No one doubts that the recent murder of Paul Khlebnikov, US citizen and former editor-in-chief of Forbes Russia, was a contract killing. Yet no one has so far ventured any plausible version as to the commissioner. As an analyst has pointed out, what Khlebnikov was doing, looking into the pockets of hundreds of oligarchs, was like walking in a minefield. And he walked this field for several years and not only in Russia.

Nevertheless, the Russian version is dominant, as in the May issue of Forbes Russia Khlebnikov published the names of Russia's 100 richest business leaders. Many of them had been known before that and the article did not bring them any changes. But some were taken out of the shadow for the first time and, naturally, were not happy about it. "Discussion of personal fortune in this country means nothing but a higher blood pressure for me," one of them observed. It is easy to suppose that after Khlebnikov's murder many in Moscow experienced a higher blood pressure.

The reaction of international press to the news was controversial. The Wall Street Journal made a sad for Russians conclusion that they did not live in a normal country and urged world leaders to ask Putin whether the rule of law existed in Russia at all. Steve Forbes is of a different opinion and describes the murder as a gangster-style killing. Forbes even found words of condolences for Russia itself, saying that criminal capitalists had actually stolen multi-billion assets of this distressed country.

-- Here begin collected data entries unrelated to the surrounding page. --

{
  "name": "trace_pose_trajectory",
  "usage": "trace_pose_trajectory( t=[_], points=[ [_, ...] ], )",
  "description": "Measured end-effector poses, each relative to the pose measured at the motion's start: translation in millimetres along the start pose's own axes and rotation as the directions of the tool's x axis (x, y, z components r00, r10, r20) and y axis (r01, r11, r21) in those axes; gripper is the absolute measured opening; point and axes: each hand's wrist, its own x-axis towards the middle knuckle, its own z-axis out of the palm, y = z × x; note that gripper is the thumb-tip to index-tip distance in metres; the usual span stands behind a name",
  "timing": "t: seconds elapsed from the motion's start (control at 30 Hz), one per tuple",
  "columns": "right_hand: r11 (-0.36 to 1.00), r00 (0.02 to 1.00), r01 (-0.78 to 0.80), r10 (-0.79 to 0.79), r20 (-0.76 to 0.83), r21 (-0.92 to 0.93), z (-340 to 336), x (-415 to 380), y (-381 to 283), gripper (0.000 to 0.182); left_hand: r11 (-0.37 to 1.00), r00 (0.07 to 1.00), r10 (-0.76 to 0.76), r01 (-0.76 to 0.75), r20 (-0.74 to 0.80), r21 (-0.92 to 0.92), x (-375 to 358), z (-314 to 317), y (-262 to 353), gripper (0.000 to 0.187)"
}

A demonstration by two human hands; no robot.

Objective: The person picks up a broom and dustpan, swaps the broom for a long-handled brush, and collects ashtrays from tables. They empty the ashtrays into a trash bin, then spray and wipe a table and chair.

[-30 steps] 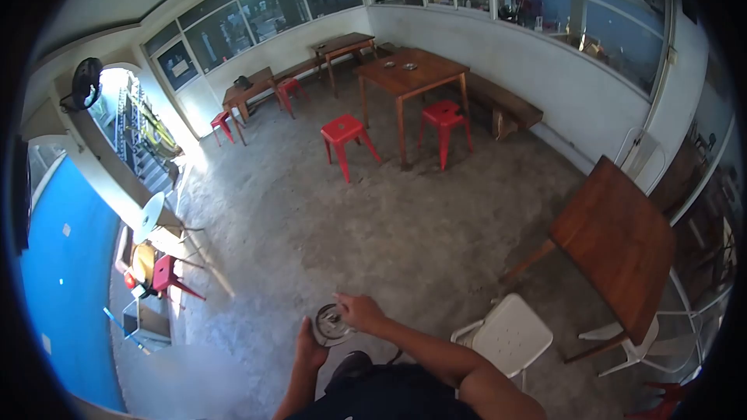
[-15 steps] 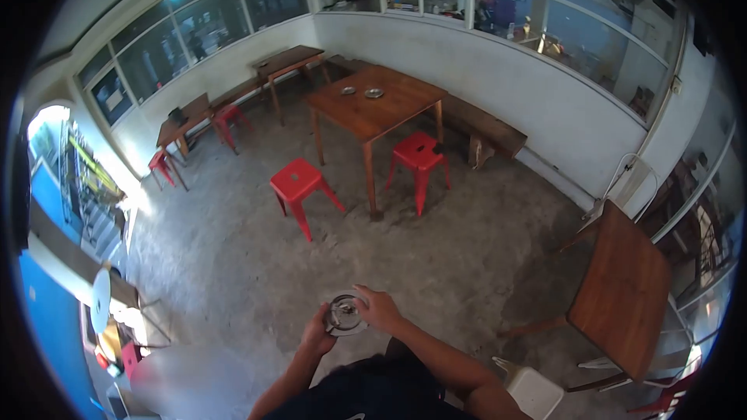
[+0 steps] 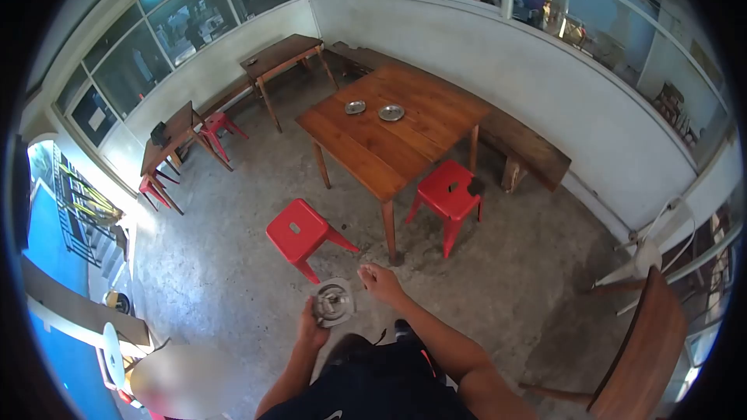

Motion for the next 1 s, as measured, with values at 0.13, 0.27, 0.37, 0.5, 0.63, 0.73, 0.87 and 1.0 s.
trace_pose_trajectory(
  t=[0.13,0.27,0.37,0.5,0.63,0.73,0.87,1.0],
  points=[
    [0.974,0.978,-0.196,0.186,0.093,0.117,-19,127,-26,0.038,0.990,0.992,0.126,-0.126,-0.008,-0.060,72,9,74,0.043],
    [0.958,0.971,-0.228,0.238,-0.034,0.175,-36,245,-17,0.033,0.978,0.981,0.190,-0.191,-0.025,-0.084,171,-5,124,0.044],
    [0.917,0.924,-0.279,0.337,-0.179,0.287,-41,333,6,0.024,0.981,0.983,0.183,-0.183,0.002,-0.059,252,6,179,0.043],
    [0.830,0.836,-0.319,0.474,-0.277,0.457,-73,432,20,0.017,0.989,0.990,0.123,-0.117,0.062,-0.086,344,61,236,0.041],
    [0.673,0.729,-0.239,0.601,-0.329,0.701,-109,528,29,0.018,0.999,0.999,0.048,-0.048,0.009,-0.016,414,100,297,0.042],
    [0.603,0.640,-0.163,0.667,-0.381,0.781,-151,623,61,0.018,1.000,1.000,0.016,-0.016,0.022,0.000,438,150,330,0.044],
    [0.636,0.495,-0.071,0.691,-0.527,0.768,-195,711,90,0.019,0.992,0.980,0.108,-0.117,-0.166,-0.044,454,162,339,0.045],
    [0.764,0.467,-0.160,0.616,-0.634,0.625,-213,755,101,0.021,0.994,0.946,0.103,-0.112,-0.307,-0.011,462,147,330,0.043]
  ],
)
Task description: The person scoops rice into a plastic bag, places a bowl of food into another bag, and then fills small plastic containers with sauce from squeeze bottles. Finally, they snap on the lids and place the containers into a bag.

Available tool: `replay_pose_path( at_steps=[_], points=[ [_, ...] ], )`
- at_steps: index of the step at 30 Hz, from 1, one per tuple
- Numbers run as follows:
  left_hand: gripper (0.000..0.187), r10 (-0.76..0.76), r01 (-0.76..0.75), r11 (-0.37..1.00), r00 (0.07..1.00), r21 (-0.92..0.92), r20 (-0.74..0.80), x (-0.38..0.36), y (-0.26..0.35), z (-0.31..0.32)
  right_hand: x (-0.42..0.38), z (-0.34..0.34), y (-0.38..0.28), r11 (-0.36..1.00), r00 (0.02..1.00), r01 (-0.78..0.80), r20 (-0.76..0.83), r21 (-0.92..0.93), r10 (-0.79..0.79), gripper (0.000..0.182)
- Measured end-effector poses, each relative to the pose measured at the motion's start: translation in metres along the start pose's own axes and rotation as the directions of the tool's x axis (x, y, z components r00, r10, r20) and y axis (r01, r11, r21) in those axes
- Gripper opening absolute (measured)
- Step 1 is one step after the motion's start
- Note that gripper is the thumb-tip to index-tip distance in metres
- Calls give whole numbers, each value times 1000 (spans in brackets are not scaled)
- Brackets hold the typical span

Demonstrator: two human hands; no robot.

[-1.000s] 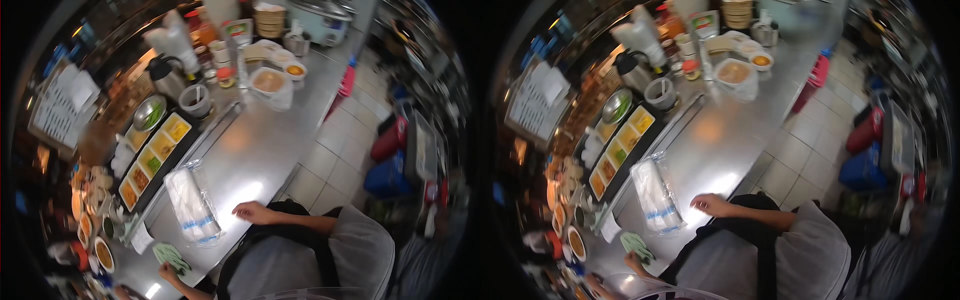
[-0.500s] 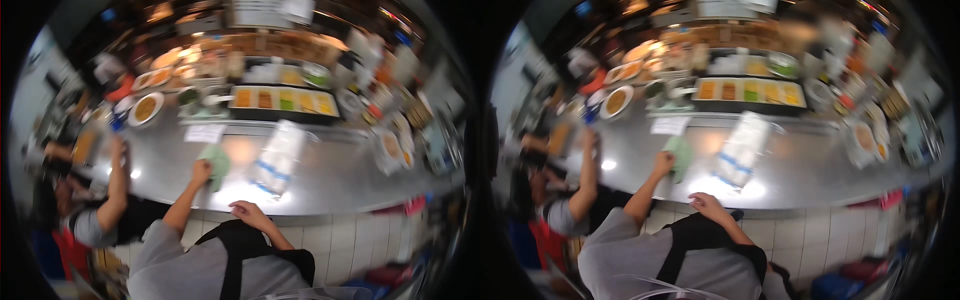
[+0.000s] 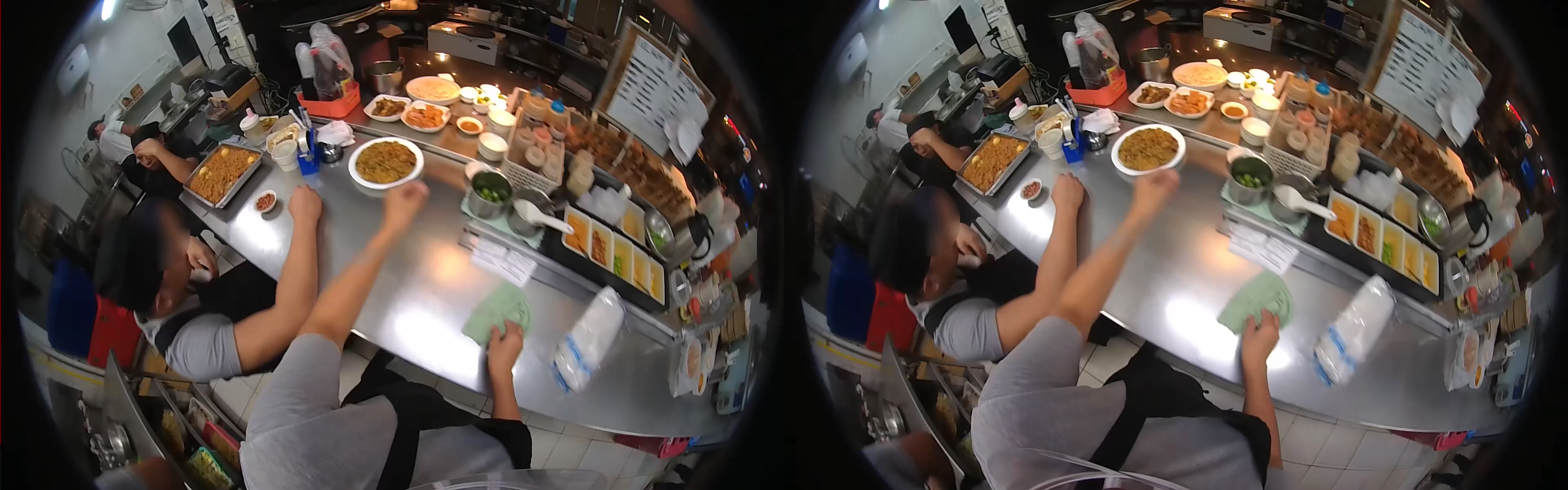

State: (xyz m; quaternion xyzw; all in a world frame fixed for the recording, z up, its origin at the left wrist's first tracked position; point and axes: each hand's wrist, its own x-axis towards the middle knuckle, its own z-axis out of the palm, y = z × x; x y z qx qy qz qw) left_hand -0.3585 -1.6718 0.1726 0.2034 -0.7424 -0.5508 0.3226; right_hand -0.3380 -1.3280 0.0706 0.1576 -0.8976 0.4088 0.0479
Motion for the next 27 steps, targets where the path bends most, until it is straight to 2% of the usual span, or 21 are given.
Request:
replay_pose_path(
  at_steps=[1,2,3,5,7,8,10,11,13,14,16,17,18,19,20,21,23,24,25,26,27],
  points=[
    [15,133,-162,971,977,-176,-164,48,-12,-39,4,9,-5,998,997,67,-46,-2,-67,17],
    [15,127,-112,992,932,64,-338,96,-18,-80,6,23,-11,999,995,44,-86,3,-44,10],
    [15,192,-139,979,876,150,-443,146,-38,-121,5,35,-23,1000,990,10,-142,16,-8,8],
    [20,362,-163,917,720,363,-592,213,-47,-180,-1,53,-39,986,979,-68,-199,-151,37,9],
    [22,451,15,740,731,673,-512,259,-49,-223,2,62,-41,967,978,-94,-205,-237,45,9],
    [22,447,15,740,736,672,-508,280,-53,-239,0,60,-45,965,977,-120,-198,-233,73,10],
    [23,506,85,526,769,846,-392,319,-63,-263,-3,62,-43,945,980,-138,-181,-298,86,12],
    [23,500,87,526,773,846,-390,334,-68,-272,-1,61,-41,924,983,-139,-166,-357,84,14],
    [22,498,125,243,835,962,-234,362,-66,-289,1,63,-39,916,978,-163,-182,-366,101,16],
    [22,500,122,239,835,963,-230,375,-66,-296,1,65,-39,909,972,-192,-202,-369,123,18],
    [22,444,135,95,881,986,-163,403,-70,-310,2,67,-42,915,969,-201,-208,-350,134,19],
    [22,447,127,92,881,988,-155,418,-73,-316,0,69,-34,918,967,-207,-215,-338,139,20],
    [21,470,145,137,861,980,-193,432,-77,-321,-2,72,-12,918,965,-212,-219,-336,143,20],
    [20,489,161,185,840,969,-233,444,-81,-326,-9,76,19,919,956,-273,-188,-285,226,29],
    [23,466,177,216,846,960,-261,457,-83,-329,-55,87,165,915,941,-330,-158,-232,299,38],
    [23,482,173,224,836,959,-264,472,-86,-332,-34,85,114,920,941,-324,-173,-222,290,38],
    [28,469,116,422,821,899,-326,495,-95,-336,10,77,-6,920,907,-392,-156,27,391,36],
    [31,457,94,551,797,829,-394,506,-95,-335,19,70,-40,897,890,-417,-133,147,436,37],
    [31,462,92,553,793,828,-397,518,-94,-335,22,68,-44,899,892,-411,-137,151,430,37],
    [31,344,31,839,744,543,-573,529,-93,-335,19,66,-42,910,901,-416,-135,3,412,37],
    [30,162,-57,983,712,173,-684,540,-92,-335,12,63,-38,898,908,-414,-131,-146,397,39]
  ],
)
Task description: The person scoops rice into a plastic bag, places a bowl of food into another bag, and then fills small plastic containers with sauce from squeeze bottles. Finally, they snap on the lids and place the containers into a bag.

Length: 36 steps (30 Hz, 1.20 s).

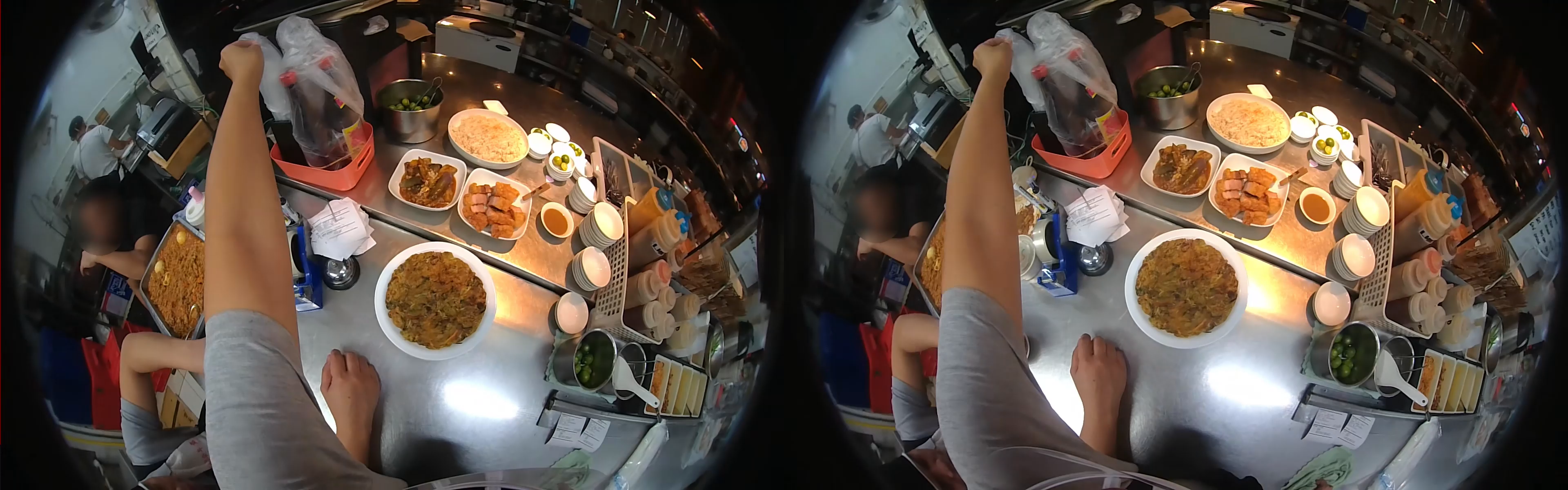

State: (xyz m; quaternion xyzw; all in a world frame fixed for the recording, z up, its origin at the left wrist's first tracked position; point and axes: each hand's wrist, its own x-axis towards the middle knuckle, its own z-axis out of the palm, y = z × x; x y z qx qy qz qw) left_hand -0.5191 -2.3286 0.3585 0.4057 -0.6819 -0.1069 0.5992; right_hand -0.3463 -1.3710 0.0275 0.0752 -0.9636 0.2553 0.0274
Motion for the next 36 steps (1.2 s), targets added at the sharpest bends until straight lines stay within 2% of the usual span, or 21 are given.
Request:
replay_pose_path(
  at_steps=[1,2,3,10,12,13,15,16,17,19,20,21,23,24,27,28,29,31,32,34,36],
  points=[
    [22,1,-1,1000,1000,4,1,3,-1,4,1,1,-1,1000,1000,6,1,8,-6,39],
    [23,-224,231,935,973,-269,56,5,6,6,2,2,-2,1000,1000,12,1,18,-12,39],
    [24,-411,437,746,896,-502,169,7,11,7,4,5,-3,999,1000,17,-1,30,-17,39],
    [30,-347,510,720,852,-471,392,-1,2,-5,15,16,-8,994,998,54,-35,94,-51,38],
    [30,-209,319,737,946,-595,249,8,-11,-1,19,17,-8,992,997,68,-41,106,-64,37],
    [30,-210,321,737,945,-594,249,1,1,-7,21,17,-9,991,997,75,-44,112,-70,37],
    [27,-231,263,421,957,-868,178,-11,32,-21,25,19,-11,988,996,86,-47,126,-81,37],
    [24,-213,278,554,958,-784,189,-12,38,-27,27,20,-13,986,995,93,-48,135,-87,37],
    [24,-212,276,557,959,-784,187,-12,36,-27,29,21,-14,984,994,101,-50,145,-95,37],
    [18,-143,108,596,989,-795,27,-5,27,-17,35,23,-18,979,992,119,-60,164,-110,36],
    [20,-215,91,589,976,-803,-47,1,30,-14,38,24,-20,977,991,126,-68,172,-116,36],
    [20,-215,92,584,976,-806,-44,1,43,-17,39,22,-22,976,990,130,-75,177,-119,36],
    [22,-158,-125,554,955,-823,-251,-1,77,-31,39,16,-23,973,988,138,-90,183,-123,36],
    [25,-83,-149,631,963,-762,-258,8,91,-39,37,12,-24,972,987,141,-100,188,-124,36],
    [22,-72,-198,465,963,-863,-260,1,159,-39,28,7,-28,966,981,142,-164,215,-108,35],
    [22,81,7,215,996,-977,25,-19,187,-59,22,6,-30,964,977,139,-190,226,-96,35],
    [24,34,25,175,999,-984,32,-52,225,-67,14,3,-30,963,973,132,-218,235,-81,35],
    [24,160,243,64,955,-968,250,-81,266,-82,-14,-11,-34,964,961,99,-276,248,-27,35],
    [24,188,272,35,943,-962,274,-100,283,-88,-17,-16,-44,959,945,82,-326,272,11,38],
    [24,202,581,-45,802,-813,562,-149,314,-99,-8,-23,-60,936,928,8,-351,353,124,41],
    [26,236,767,27,618,-641,750,-216,348,-121,24,-44,-107,920,903,155,-430,360,16,39]
  ],
)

Khlebnikov, by the way, assessed the situation in Russia similarly. In an interview with Izvestia just a few hours before the killing the journalist seemed rather a supporter than an opponent of the incumbent president struggling against the legacy of the Yeltsin regime. "One of Putin's achievements is that many Russian tycoons have changed their behaviour for the better," Khlebnikov maintained. "They pay taxes carefully, invest in domestic projects and participate in charity." "They are afraid," the interviewer argued. "It's good they are afraid," Khlebnikov pointed out. "We can only welcome the principle of restoring the authority of the state over society and society's biggest players... Do you remember as he [Berezovsky] in 1996 began saying something like 'we rule everything, we have elected the president, it is natural'."

There has been no other contract killing in Moscow in recent years Russia is so eager to solve.

The authorities dream to do it not to give rise to accusations like those in The Wall Street Journal. Russian special services want to do it to stop reproaches of incompetence. Journalists are keen on it in order to prevent the genre of journalist investigation from becoming extinct in Russia.

Even oligarchs would like to see it solved not to remain under permanent suspicion.